Obama: 'Your Moral Imagination' Can't Be 'Bound by Limits' of Country, Community

Craig Bannister
By Craig Bannister | March 27, 2014 | 1:06 PM EDT

Your "moral imagination" cannot be bound by government or society, Pres. Obama told European youth at the Palais des Beaux Arts in Brussels, Belgium yesterday.

Obama told his young audience that their "moral imagination" could not be "bound by the limits of your community, ethnicity or country:

"And it is you, the young people of Europe, young people like Laura, who will help decide which way the currents of our history will flow.  Do not think for a moment that your own freedom, your own prosperity, that your own moral imagination is bound by the limits of your community, your ethnicity, or even your country.  You're bigger than that.  You can help us to choose a better history.  That's what Europe tells us.  That's what the American experience is all about."

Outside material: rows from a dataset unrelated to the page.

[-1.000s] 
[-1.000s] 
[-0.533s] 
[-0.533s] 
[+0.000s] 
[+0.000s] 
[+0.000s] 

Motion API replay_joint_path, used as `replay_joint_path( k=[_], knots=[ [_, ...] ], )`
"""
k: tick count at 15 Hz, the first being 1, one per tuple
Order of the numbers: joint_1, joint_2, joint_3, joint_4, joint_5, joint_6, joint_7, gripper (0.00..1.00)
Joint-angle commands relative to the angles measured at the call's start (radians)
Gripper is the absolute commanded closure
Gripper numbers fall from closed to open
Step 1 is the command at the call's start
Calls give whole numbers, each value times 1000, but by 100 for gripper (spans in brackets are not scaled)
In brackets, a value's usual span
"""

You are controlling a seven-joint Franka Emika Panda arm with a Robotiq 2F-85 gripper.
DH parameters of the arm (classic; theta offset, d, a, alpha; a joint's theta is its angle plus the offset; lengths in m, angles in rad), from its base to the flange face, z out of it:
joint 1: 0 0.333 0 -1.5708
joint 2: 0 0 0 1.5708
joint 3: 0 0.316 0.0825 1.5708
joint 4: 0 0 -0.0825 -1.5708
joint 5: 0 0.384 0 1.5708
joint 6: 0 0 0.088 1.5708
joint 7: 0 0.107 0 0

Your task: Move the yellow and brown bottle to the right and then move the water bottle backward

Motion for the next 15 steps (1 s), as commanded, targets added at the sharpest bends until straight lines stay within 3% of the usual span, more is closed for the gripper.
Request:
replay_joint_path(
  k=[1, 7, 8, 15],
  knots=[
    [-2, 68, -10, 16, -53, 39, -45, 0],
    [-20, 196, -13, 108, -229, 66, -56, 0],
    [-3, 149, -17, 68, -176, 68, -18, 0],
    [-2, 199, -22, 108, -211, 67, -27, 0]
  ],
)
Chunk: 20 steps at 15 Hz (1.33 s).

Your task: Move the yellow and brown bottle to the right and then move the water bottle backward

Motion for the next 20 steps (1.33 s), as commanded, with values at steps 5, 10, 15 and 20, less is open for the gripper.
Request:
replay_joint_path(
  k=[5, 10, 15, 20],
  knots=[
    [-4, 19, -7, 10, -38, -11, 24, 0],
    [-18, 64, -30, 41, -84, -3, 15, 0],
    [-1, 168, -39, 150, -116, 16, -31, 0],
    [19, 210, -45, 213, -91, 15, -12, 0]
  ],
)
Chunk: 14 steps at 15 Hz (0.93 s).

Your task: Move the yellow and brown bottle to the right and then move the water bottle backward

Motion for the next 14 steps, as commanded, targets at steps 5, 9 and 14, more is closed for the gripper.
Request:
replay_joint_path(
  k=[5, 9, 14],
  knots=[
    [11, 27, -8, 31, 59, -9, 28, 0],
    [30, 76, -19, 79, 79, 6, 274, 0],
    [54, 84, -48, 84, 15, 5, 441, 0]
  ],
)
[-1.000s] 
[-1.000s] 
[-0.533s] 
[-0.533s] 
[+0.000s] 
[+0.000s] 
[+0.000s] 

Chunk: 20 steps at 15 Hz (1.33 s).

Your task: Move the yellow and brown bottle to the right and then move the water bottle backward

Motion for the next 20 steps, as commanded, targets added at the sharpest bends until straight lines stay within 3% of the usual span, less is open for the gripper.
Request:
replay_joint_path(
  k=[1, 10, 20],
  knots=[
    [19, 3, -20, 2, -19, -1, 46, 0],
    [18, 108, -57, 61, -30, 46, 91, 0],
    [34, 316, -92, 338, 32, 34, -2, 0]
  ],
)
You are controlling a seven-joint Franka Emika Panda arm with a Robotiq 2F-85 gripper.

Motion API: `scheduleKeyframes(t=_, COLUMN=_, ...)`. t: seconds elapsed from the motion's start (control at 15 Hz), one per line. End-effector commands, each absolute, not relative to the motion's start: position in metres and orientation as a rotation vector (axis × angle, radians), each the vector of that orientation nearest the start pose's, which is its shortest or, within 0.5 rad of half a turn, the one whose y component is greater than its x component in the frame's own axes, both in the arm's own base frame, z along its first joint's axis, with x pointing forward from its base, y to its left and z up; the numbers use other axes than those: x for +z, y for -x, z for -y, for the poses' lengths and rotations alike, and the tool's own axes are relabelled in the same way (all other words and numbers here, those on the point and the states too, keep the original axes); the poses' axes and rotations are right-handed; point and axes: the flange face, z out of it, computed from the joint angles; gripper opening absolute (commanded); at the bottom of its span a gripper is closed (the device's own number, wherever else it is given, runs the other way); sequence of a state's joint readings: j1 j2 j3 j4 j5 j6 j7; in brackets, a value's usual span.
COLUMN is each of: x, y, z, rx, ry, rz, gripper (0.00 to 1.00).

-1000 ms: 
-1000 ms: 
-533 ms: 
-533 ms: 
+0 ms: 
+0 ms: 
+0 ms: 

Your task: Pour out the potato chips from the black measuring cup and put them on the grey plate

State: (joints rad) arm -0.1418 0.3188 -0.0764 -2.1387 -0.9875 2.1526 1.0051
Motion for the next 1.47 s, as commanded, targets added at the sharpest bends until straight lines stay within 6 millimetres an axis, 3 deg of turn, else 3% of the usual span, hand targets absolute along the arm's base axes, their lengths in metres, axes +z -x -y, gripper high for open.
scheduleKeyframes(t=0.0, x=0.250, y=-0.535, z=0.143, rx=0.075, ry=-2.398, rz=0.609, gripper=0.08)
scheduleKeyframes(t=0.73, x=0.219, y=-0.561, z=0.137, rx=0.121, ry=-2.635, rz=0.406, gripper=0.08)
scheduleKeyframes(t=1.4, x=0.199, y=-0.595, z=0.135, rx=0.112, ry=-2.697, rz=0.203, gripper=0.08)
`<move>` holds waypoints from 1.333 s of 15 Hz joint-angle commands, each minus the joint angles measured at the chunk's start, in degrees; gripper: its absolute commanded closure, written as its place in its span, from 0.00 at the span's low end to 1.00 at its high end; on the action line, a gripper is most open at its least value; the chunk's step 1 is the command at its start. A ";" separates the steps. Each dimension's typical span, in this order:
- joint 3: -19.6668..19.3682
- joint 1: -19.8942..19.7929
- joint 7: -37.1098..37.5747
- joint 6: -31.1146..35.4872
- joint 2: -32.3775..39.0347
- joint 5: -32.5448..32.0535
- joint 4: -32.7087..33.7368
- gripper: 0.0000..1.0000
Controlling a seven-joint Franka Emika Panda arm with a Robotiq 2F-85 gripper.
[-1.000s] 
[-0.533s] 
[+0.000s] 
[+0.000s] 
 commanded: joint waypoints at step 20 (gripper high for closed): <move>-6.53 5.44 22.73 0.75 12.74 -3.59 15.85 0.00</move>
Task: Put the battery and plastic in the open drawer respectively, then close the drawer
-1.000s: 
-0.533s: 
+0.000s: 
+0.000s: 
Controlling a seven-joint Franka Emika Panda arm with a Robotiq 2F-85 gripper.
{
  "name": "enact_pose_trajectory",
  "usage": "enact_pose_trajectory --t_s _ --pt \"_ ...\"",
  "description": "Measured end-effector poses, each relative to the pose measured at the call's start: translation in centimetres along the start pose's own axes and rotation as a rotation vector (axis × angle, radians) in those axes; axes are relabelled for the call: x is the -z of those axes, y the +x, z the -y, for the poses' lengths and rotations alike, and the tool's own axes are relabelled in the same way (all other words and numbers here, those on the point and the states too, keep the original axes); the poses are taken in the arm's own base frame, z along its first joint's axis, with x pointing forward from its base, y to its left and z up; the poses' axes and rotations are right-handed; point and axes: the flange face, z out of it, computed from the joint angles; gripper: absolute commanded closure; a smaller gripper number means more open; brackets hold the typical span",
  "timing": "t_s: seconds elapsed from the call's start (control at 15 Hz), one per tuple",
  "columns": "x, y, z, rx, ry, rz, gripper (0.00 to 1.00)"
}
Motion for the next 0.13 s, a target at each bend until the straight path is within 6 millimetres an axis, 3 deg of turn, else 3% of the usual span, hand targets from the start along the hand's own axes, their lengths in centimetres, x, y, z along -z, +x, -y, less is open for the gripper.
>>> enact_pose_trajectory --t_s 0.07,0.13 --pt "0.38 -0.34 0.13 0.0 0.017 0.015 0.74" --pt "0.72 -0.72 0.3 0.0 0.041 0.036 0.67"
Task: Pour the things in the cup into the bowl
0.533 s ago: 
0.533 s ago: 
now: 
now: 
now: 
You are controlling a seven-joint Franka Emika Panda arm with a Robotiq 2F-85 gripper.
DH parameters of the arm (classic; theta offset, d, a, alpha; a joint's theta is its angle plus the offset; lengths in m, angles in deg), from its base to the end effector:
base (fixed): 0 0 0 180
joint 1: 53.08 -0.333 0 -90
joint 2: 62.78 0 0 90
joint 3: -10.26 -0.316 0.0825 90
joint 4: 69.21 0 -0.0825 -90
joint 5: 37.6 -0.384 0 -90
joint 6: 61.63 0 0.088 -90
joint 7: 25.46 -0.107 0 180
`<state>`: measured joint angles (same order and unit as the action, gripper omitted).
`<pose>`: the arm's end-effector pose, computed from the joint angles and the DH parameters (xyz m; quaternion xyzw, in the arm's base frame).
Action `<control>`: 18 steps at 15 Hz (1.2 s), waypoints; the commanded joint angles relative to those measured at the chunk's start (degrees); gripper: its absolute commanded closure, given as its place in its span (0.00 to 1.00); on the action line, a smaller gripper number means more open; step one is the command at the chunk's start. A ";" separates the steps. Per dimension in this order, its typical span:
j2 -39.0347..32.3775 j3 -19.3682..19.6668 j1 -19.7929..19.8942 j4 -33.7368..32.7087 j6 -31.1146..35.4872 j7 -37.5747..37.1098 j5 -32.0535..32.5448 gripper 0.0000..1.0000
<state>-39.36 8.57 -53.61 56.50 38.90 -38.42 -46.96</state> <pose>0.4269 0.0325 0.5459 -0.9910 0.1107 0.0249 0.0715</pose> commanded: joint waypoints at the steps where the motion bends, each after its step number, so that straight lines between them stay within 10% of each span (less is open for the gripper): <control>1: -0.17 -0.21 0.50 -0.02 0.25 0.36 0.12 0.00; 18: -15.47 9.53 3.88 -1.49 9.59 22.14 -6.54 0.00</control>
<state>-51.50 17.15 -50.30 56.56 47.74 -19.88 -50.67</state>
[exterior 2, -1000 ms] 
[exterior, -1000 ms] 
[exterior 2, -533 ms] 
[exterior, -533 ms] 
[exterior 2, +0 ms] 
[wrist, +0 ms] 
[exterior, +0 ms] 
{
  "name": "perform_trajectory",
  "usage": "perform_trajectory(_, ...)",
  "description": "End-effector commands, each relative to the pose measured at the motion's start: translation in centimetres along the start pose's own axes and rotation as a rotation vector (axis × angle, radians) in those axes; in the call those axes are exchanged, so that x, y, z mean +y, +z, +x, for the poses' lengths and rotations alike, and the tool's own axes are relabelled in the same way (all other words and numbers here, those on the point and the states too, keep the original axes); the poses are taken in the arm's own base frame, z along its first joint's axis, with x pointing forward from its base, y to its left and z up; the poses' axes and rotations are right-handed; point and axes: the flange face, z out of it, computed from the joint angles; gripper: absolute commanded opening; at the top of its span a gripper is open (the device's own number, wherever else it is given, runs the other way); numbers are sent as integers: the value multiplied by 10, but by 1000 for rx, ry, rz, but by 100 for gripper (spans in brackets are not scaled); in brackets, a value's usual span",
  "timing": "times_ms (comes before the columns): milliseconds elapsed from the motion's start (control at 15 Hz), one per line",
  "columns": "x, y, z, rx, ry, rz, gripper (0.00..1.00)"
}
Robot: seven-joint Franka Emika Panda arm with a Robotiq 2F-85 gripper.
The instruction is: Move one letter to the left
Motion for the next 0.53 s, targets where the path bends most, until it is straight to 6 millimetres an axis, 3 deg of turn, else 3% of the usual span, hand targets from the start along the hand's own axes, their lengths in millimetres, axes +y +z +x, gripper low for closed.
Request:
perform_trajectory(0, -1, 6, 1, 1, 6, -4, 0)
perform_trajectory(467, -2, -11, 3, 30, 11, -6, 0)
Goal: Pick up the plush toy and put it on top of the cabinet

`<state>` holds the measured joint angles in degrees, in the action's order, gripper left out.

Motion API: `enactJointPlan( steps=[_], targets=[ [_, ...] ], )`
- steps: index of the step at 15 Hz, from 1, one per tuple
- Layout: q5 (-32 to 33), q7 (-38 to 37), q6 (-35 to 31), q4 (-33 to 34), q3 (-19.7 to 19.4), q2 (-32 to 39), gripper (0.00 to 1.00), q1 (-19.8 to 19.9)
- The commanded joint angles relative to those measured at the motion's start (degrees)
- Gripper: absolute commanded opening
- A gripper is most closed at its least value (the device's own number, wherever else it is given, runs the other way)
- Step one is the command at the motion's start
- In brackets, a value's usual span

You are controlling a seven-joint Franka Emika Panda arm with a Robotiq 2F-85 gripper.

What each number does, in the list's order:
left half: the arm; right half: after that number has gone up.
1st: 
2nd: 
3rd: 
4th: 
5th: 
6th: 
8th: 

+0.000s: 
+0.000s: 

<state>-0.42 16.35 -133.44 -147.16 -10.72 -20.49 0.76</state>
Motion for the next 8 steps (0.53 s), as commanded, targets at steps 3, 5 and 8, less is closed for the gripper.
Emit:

Ironically, on the same day Obama was apparently advocating the right to subjective morality and moral relativism, his administration was arguing before the Supreme Court that government could require American business owners to violate moral objections to helping fund abortion-causing drugs and contraception.

Turns out, the term "moral imagination" is actually a conservative concept, one that is even defined by a person's cultural heritage, family, and spiritual life. What's more, "moral imagination" has declined due to increased hostility toward Western culture.

As explains:

The term "moral imagination" was coined by Edmund Burke (1727-1797), the Father of Modern Conservatism. It became a core idea of Russell Kirk (1918-1994), the Father of American Traditionalist Conservatism. Kirk was a very prolific writer but he was most famous for "The Conservative Mind: From Burke to Eloit," and "The Roots of American Order." There is a Russell Kirk revival going on because of a new book by Kirk protege Wesley McDonald, "Russell Kirk and the Age of Ideology."

Kirk's two central tenets were "Permanent Things," and the "Moral Imagination." Permanent Things are the Universal Moral Law, the Laws of Nature, universal and unchanging elements of Human Nature and universal principles of Truth. An Evangelical Christian might add basic Biblical Doctrines and a conservative Catholic, Anglican, Lutheran and Presbyterian might add orthodox or confessional doctrines of the faith to the list of Permanent Things. Permanent Things have an objective existence and are conceptually understood by Reason.

The Moral Imagination provides a vision of a life of Virtue and Meaning, the ways of Wisdom and Love and the nature of a humane life in civilized communities. The Moral Imagination is subjective and intuitive, and is inspired by poetry, literary classics, drama, and the sayings of wise men. One's cultural heritage, family, spiritual life and practical experience of life helps to furnish the rooms of the Moral Imagination. Kirk and Burke were major advocates of the preservation and cultivation of the best in the Western cultural heritage as a means of developing the moral imagination. The postmodern indifference, or even hostility towards the Western cultural heritage is a major cause for the decline of the Moral Imagination.